◆ **What to do**
Identify, in the records below, every line where the string "photo" appears, and copy each such line.

Given entries: Begin

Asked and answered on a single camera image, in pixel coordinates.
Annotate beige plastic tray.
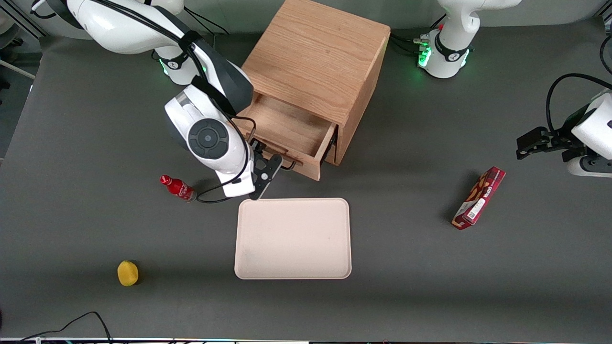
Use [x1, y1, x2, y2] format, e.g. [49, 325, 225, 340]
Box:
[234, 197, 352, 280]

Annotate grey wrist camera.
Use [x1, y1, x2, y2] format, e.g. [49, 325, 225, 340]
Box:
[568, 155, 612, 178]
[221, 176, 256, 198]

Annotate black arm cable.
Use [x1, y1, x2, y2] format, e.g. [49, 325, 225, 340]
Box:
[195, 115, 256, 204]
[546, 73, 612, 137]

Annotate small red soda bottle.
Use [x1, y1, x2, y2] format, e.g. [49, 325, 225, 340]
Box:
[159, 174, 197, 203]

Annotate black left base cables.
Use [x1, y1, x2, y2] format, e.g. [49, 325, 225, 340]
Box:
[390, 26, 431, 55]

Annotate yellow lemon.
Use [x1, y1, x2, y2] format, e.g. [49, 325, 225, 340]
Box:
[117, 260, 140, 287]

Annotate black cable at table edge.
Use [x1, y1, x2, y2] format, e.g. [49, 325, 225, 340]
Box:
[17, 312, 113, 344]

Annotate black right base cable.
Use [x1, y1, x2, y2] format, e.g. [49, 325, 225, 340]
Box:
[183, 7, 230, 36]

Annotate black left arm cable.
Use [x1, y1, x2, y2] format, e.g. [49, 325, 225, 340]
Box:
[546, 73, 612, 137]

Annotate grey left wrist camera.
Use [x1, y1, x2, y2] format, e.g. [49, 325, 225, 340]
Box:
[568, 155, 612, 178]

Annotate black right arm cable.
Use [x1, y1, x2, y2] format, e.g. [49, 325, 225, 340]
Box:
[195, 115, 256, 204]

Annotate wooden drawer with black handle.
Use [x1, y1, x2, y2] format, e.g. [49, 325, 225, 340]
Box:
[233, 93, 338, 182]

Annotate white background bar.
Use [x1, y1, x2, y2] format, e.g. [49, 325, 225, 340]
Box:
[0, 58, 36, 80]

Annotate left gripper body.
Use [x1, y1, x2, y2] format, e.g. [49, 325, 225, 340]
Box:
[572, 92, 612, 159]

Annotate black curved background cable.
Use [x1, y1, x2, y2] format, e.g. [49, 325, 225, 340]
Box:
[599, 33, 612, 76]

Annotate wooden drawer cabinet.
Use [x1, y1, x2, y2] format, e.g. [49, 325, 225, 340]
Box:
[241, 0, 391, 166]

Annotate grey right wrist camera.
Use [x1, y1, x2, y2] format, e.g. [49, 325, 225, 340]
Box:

Given entries: End
Given entries: Begin

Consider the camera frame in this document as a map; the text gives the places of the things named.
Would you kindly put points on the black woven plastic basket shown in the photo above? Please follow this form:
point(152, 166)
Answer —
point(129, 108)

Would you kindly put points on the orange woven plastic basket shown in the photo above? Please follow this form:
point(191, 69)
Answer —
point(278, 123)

Given entries: End
Given entries: Begin

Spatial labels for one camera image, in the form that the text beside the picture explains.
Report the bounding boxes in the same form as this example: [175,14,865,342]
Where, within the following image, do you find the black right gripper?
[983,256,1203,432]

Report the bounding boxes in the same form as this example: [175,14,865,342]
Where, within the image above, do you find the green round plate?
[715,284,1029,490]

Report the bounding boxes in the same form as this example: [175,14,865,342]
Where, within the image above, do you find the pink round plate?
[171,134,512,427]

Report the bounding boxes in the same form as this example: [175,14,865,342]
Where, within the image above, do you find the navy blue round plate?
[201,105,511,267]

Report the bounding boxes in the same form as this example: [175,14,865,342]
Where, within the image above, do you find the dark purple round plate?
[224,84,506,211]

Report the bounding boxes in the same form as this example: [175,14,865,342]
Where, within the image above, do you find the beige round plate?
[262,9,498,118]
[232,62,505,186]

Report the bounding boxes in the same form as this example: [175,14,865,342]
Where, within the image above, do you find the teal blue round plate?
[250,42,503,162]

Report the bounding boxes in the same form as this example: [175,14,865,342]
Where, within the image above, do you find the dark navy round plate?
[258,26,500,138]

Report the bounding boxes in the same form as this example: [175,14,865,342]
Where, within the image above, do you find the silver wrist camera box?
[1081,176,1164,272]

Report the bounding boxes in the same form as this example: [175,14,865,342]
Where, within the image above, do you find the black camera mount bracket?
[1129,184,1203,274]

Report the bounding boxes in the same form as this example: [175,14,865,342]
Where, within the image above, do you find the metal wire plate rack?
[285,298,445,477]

Given entries: End

◆ **Task response**
Would you kindly put points on the black woven plastic basket shown in the photo above? Please follow this form:
Would you kindly put points on the orange woven plastic basket shown in the photo above? Please follow this form:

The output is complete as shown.